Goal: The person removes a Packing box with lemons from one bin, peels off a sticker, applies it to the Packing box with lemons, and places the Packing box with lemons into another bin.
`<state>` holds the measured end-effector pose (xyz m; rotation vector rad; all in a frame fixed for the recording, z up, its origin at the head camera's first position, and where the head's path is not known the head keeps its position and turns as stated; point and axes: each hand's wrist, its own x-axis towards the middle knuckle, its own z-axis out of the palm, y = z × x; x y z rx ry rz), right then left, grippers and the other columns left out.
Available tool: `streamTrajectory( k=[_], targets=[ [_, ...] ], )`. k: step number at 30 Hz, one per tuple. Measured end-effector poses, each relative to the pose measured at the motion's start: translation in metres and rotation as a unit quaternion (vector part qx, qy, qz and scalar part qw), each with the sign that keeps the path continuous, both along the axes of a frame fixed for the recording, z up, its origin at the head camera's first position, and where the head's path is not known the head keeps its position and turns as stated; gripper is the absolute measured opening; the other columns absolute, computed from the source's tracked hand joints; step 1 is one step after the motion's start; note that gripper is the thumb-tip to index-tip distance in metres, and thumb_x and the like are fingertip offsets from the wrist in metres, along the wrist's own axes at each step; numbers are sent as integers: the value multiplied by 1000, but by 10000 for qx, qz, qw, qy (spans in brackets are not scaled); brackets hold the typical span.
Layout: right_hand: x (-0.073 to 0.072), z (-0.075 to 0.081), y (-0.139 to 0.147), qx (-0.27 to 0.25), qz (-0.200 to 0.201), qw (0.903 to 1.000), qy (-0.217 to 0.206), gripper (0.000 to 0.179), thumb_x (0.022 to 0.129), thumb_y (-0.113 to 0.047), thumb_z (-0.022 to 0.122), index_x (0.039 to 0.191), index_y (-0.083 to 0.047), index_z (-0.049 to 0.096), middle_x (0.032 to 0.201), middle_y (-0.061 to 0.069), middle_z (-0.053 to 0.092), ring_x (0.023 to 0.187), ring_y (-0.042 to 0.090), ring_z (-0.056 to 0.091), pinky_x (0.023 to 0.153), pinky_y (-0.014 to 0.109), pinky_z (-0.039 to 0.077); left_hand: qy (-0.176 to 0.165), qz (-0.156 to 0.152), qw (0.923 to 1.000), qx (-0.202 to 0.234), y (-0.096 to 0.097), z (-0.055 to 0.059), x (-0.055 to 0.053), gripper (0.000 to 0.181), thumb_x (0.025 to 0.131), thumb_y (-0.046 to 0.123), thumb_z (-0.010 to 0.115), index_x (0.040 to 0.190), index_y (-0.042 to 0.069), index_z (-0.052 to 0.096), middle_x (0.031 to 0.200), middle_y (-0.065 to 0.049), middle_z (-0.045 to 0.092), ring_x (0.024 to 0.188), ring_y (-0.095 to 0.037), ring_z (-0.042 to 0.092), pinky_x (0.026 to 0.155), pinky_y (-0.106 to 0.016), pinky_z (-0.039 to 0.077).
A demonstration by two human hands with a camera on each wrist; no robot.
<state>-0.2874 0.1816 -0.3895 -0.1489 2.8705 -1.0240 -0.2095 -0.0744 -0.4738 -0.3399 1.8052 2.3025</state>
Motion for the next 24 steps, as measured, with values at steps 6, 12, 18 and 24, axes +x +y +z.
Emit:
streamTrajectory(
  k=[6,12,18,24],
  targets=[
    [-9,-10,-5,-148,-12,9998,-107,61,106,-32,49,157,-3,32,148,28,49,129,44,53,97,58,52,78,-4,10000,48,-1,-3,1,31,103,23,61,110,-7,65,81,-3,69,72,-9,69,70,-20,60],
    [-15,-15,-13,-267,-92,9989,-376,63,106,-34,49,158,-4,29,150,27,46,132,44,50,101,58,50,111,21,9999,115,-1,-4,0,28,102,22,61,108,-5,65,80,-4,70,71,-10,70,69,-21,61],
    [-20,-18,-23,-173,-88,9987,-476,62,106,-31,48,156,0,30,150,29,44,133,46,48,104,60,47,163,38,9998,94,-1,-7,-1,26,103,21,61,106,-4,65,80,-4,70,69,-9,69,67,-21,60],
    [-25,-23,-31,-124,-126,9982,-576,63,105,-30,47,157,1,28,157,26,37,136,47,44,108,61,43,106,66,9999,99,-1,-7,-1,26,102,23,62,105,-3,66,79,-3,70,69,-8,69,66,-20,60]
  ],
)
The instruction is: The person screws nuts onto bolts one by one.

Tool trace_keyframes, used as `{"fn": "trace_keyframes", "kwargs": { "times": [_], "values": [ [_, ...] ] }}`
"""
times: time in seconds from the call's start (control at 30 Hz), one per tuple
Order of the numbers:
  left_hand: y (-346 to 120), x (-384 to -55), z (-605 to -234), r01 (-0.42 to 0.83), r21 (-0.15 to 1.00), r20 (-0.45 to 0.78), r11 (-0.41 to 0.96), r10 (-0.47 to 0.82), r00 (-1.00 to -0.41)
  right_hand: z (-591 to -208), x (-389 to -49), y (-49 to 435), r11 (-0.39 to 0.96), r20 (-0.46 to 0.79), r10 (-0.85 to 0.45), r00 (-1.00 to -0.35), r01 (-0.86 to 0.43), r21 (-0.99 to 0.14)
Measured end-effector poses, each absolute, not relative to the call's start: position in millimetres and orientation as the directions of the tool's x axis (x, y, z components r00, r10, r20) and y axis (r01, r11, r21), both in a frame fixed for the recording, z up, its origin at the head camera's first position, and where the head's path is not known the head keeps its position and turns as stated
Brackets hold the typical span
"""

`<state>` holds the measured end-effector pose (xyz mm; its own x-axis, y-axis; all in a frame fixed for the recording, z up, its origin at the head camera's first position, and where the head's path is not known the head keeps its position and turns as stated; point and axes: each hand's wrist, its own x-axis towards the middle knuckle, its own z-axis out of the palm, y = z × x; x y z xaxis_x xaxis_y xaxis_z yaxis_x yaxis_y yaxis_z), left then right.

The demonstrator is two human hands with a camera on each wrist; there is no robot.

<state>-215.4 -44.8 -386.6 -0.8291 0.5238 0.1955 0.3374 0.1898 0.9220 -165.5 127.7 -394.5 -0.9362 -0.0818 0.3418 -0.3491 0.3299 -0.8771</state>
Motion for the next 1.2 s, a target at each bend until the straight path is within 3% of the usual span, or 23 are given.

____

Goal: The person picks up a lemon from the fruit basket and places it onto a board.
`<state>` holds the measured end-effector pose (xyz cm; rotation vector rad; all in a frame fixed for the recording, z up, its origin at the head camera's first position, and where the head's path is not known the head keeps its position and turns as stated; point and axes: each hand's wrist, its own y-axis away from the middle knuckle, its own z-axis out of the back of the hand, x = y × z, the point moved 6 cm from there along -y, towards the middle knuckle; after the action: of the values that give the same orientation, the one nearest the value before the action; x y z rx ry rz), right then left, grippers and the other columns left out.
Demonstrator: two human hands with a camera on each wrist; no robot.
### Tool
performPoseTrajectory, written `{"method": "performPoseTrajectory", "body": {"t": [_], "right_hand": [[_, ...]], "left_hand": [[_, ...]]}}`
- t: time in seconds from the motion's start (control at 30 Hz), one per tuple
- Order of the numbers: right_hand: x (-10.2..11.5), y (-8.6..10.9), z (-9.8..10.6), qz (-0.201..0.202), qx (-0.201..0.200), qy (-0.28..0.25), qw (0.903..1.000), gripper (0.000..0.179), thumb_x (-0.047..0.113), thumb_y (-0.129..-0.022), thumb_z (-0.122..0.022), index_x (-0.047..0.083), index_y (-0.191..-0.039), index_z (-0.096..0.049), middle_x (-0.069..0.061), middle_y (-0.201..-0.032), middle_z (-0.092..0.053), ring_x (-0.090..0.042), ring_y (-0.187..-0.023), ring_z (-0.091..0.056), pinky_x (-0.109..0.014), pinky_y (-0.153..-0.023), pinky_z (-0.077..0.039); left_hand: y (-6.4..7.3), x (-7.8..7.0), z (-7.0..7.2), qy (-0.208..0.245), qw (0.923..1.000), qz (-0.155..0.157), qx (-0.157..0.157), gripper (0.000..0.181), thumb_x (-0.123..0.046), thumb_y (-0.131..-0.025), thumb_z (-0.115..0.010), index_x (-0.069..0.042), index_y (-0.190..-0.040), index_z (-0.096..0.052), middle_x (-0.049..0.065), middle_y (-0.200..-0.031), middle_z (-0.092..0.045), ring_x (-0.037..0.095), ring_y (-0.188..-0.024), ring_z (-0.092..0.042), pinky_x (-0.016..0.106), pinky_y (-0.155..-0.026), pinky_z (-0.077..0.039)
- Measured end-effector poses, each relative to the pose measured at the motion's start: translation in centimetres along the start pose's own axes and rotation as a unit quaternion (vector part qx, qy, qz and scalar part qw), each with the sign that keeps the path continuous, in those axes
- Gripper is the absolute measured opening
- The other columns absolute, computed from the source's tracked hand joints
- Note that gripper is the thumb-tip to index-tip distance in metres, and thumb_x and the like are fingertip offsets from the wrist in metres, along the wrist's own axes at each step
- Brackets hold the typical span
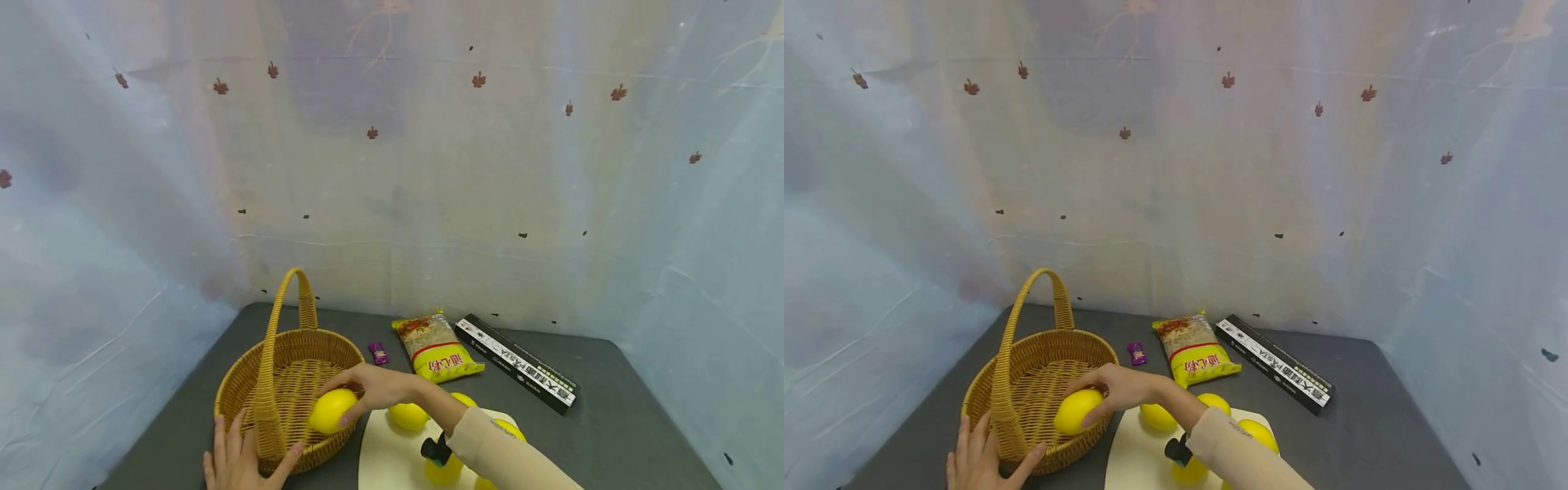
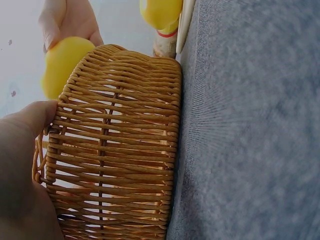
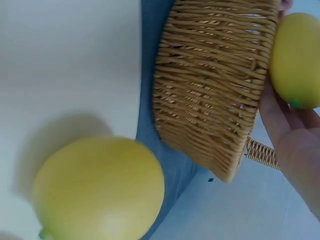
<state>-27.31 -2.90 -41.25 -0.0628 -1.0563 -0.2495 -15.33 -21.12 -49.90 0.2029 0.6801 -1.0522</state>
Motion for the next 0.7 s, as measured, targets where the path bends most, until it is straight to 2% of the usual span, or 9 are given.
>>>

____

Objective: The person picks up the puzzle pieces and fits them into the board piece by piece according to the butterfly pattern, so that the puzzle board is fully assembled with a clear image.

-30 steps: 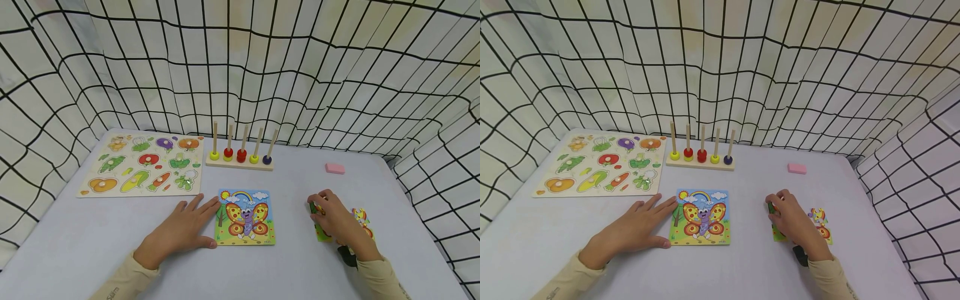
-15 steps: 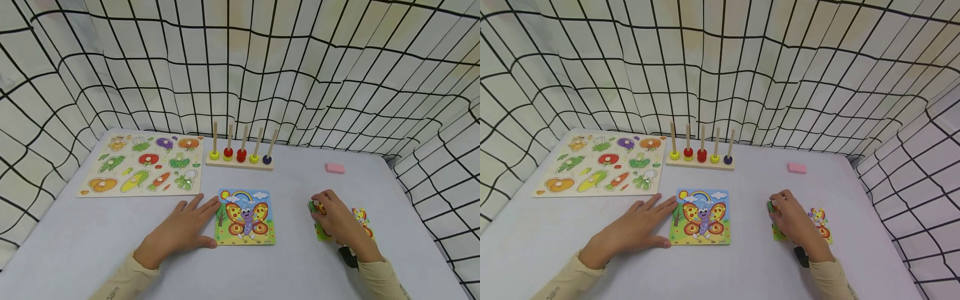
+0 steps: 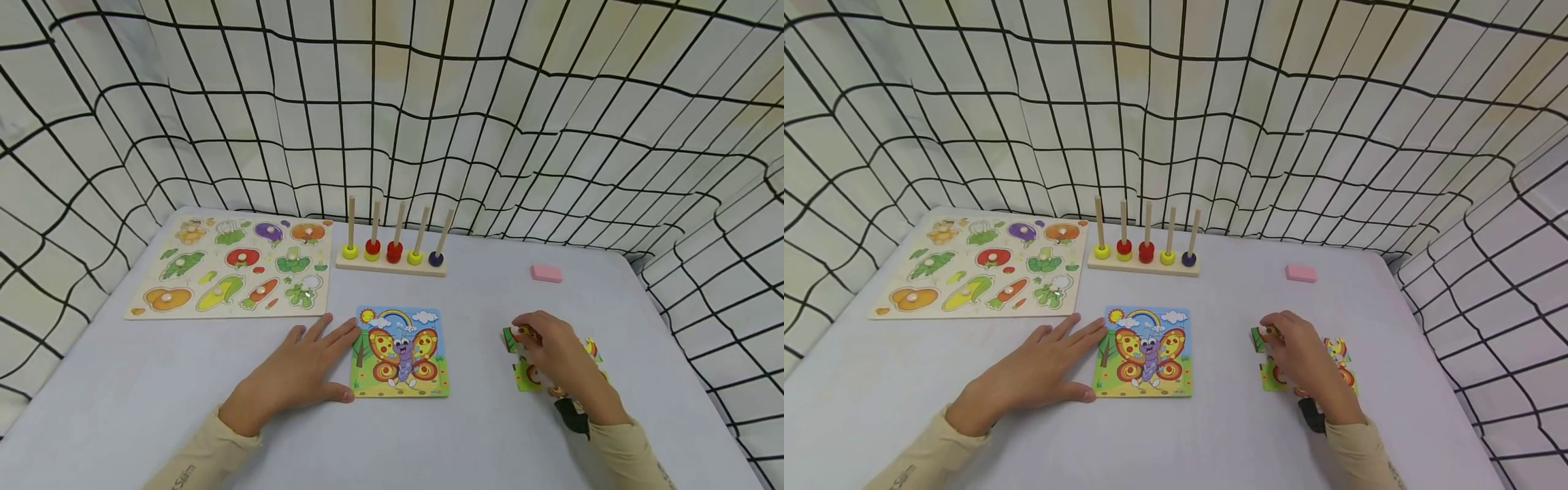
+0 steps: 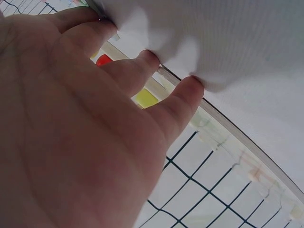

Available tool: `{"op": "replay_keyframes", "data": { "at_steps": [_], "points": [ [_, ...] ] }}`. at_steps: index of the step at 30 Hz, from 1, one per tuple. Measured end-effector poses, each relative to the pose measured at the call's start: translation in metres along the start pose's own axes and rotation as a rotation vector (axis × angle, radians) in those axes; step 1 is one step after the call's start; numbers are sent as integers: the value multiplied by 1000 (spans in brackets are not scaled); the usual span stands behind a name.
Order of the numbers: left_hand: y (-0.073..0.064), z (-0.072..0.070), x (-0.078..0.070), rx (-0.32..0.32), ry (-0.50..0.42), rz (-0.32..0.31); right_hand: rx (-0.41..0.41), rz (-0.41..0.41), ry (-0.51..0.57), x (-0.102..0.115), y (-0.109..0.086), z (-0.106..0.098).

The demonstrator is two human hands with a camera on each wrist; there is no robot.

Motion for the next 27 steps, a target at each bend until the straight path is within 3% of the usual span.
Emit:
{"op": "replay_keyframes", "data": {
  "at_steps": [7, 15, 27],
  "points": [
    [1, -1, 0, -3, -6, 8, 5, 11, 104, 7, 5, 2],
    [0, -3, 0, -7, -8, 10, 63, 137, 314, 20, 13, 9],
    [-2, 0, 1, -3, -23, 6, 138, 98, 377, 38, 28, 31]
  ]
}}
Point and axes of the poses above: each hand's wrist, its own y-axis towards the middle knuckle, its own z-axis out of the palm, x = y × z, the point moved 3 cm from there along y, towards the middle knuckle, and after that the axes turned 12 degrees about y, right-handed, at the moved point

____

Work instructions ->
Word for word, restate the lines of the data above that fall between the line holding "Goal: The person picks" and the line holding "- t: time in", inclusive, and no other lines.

Exercise result ->
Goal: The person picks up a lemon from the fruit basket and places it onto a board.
`<state>` holds the measured end-effector pose (xyz cm; rotation vector rad; all in a frame fixed for the recording, z up, its origin at the head camera's first position, and where the head's path is not known the head keeps its position and turns as stated; point and axes: each hand's wrist, its own y-axis away from the middle knuckle, its own z-axis out of the back of the hand, x = y × z, the point moved 6 cm from there along -y, towards the middle knuckle; after the action: of the values that give the same orientation, the one nearest the value before the action; x y z rx ry rz), right then left, grippers and the other columns left out.
Demonstrator: two human hands with a camera on each wrist; no robot.
### Tool
performPoseTrajectory, written `{"method": "performPoseTrajectory", "body": {"t": [_], "right_hand": [[_, ...]], "left_hand": [[_, ...]]}}`
- t: time in seconds from the motion's start (control at 30 Hz), one per tuple

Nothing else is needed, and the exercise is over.